# How often do you replace your hand (taping) tools?



## Oldtimer (May 6, 2015)

At what point do you replace your taping knives? When my knives wear out, get badly chipped or get too flexible I tend to still keep them around for spares but find I end up with way too many. So, in time some get trashed or used for scraping mud off floors. 

Do you stick with one brand or experiment with others? Since I live in a small town I do not have access to a variety of taping knives. I usually just have to buy the Richard brand from my local Home Hardware store. Are there better options for me out there for hand tools? I am a pan and knife guy and have not used a hawk and trowel at all.

I have a CanAm taping tube I use for inside corners along with roller and flusher. Other than that I pretty much dry tape everything. I do have a flat applicator but have yet to use it.

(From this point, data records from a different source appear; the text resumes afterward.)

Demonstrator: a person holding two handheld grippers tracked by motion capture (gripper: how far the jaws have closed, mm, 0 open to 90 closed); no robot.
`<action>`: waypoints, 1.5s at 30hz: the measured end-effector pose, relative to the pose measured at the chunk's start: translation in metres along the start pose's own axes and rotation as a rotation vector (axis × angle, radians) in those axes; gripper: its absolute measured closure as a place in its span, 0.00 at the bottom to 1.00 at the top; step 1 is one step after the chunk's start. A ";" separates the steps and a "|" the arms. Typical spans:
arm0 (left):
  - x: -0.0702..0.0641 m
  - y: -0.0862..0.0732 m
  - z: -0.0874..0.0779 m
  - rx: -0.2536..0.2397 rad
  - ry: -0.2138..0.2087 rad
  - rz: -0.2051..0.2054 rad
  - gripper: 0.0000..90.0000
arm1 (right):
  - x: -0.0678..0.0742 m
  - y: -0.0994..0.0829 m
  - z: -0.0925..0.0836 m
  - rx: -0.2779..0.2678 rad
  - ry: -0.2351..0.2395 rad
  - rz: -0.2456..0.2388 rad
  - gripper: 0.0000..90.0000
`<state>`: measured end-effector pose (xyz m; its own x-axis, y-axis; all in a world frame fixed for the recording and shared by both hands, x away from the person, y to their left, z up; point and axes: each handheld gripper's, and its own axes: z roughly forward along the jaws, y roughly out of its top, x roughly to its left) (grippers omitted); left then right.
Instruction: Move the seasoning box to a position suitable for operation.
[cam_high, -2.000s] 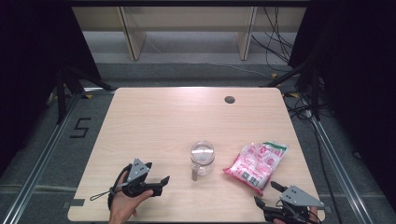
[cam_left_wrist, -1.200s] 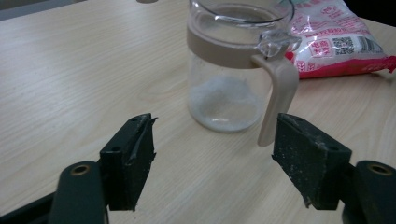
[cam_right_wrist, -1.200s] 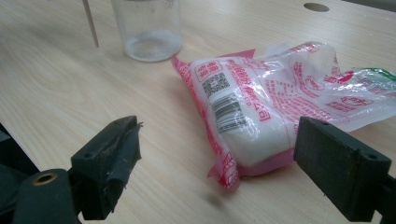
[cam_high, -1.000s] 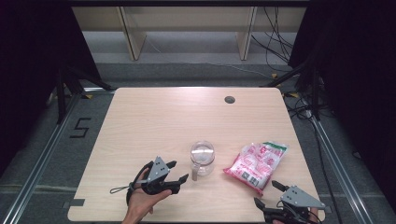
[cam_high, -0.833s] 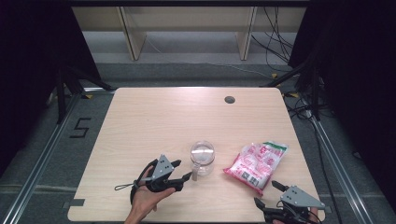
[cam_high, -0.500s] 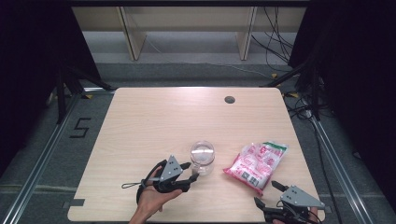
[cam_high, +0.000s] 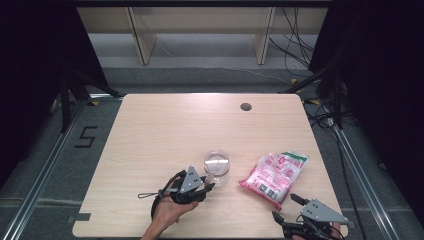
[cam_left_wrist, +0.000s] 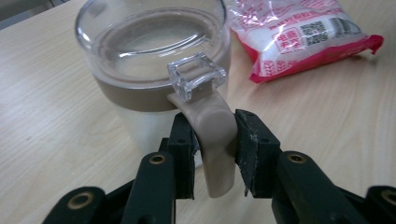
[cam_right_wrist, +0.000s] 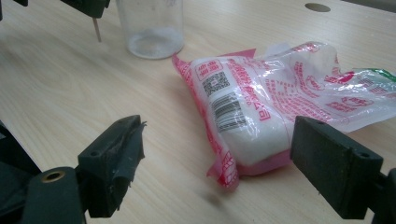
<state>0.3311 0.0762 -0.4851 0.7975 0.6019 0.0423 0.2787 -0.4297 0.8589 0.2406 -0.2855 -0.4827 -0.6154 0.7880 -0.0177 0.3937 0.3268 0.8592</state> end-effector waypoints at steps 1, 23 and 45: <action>0.003 0.000 0.000 0.000 0.000 -0.009 0.77 | 0.000 0.000 0.000 0.000 0.000 0.000 0.20; 0.041 -0.004 0.011 0.001 0.104 -0.016 0.80 | 0.000 -0.001 0.001 0.008 0.005 0.012 0.21; 0.049 -0.008 0.004 0.006 0.101 -0.022 0.82 | -0.003 -0.001 0.000 0.002 0.013 0.018 0.21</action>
<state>0.3706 0.1064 -0.4922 0.7329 0.6762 0.0751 0.2994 -0.4196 0.8569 0.2418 -0.2879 -0.4839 -0.6170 0.7869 0.0046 0.4063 0.3136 0.8582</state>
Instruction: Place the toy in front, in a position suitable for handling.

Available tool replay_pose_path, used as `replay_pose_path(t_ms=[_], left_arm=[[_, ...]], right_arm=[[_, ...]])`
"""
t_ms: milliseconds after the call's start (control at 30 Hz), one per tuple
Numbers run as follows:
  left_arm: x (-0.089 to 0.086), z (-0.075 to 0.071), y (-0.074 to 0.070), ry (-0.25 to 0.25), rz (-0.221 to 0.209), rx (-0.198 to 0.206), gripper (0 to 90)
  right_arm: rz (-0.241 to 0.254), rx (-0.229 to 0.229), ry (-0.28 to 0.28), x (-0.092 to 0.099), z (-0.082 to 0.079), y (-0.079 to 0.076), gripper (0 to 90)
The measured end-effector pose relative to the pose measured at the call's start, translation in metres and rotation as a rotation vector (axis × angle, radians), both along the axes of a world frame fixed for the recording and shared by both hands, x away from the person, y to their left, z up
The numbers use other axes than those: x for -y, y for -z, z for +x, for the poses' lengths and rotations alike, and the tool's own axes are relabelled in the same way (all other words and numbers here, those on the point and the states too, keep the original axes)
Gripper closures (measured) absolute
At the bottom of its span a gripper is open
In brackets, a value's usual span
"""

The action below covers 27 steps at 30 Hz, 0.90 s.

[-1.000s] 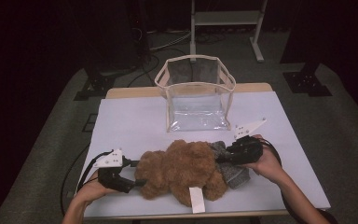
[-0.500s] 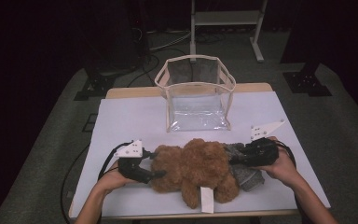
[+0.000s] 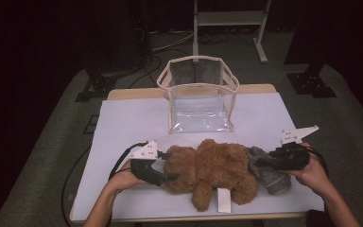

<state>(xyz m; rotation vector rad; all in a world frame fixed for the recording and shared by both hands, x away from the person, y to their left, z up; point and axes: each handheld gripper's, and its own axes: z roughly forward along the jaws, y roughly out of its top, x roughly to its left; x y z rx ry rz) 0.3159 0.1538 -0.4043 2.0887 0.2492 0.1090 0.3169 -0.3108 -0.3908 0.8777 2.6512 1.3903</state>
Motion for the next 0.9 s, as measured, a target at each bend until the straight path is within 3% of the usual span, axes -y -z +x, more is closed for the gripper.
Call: replay_pose_path(t_ms=[133, 300, 400, 533, 667, 900], left_arm=[[-0.001, -0.001, -0.001, -0.004, 0.005, 0.007, 28.0], [-0.002, -0.002, -0.002, -0.011, 0.008, 0.017, 26.5], [-0.002, -0.002, -0.003, -0.015, 0.005, 0.024, 25.5], [-0.003, -0.004, -0.005, -0.021, 0.008, 0.036, 24.0], [-0.004, -0.006, -0.007, -0.025, 0.013, 0.047, 23.5], [-0.007, -0.008, -0.009, -0.031, 0.015, 0.057, 22.5]], right_arm=[[-0.024, -0.002, 0.082, 0.029, -0.004, 0.007, 73.0], [-0.039, -0.021, 0.134, 0.049, -0.007, 0.018, 72.1], [-0.059, -0.03, 0.147, 0.053, -0.008, 0.025, 70.0], [-0.105, -0.049, 0.14, 0.05, -0.007, 0.033, 58.9], [-0.109, -0.048, 0.146, 0.051, -0.006, 0.031, 51.6], [-0.087, -0.04, 0.153, 0.056, -0.008, 0.02, 46.2]])
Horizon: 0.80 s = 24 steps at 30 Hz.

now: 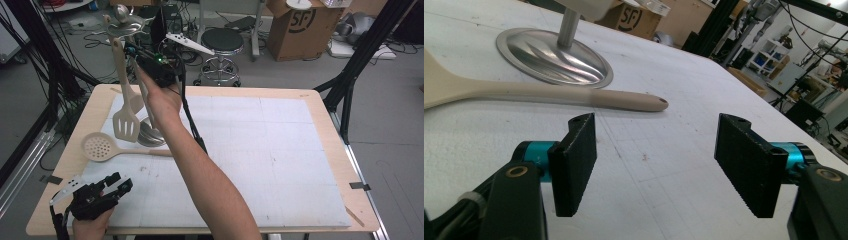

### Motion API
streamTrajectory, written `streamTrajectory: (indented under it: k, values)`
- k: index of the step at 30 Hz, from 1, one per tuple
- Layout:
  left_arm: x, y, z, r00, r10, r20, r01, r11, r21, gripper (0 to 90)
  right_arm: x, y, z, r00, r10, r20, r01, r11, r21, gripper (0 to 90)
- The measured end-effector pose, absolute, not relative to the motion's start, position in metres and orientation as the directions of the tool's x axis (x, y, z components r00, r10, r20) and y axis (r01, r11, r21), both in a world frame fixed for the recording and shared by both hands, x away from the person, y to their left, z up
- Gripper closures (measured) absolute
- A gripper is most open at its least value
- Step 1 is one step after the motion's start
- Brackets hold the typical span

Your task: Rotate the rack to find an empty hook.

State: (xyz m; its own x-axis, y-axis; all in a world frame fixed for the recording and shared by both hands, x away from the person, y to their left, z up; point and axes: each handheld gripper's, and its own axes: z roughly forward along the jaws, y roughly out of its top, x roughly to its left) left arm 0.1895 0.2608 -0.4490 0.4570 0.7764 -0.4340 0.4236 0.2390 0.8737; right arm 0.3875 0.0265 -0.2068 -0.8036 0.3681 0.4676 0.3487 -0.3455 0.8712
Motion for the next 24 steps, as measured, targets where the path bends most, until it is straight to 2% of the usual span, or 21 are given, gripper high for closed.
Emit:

Help bring this old timer out of the 1980's and let me know what's new out there for hand tools


----------



## embella plaster (Sep 21, 2013)

Mate your on this forum so your accepting technology hop onto www.allwall.com have a look usg sheetrock and kraft are awesome tools and they deliver straight to your door mate. .....we dont have richard brand hear in aus so i cant comment


----------



## P.E.I.Taper (May 4, 2015)

I use marshalltown knives when i break out the pan and knives. i find them too flexible with a deep curve. i plan on trying kraft tools next time i order


----------



## cazna (Mar 28, 2010)

Richards are top knifes, You wont get much better, I have Richards hydes, plasterex, sheetrocks and a few others Have had the full stainless krafts but don't care for them much, Cold to hold, noisy to drop, Not a very nice handle.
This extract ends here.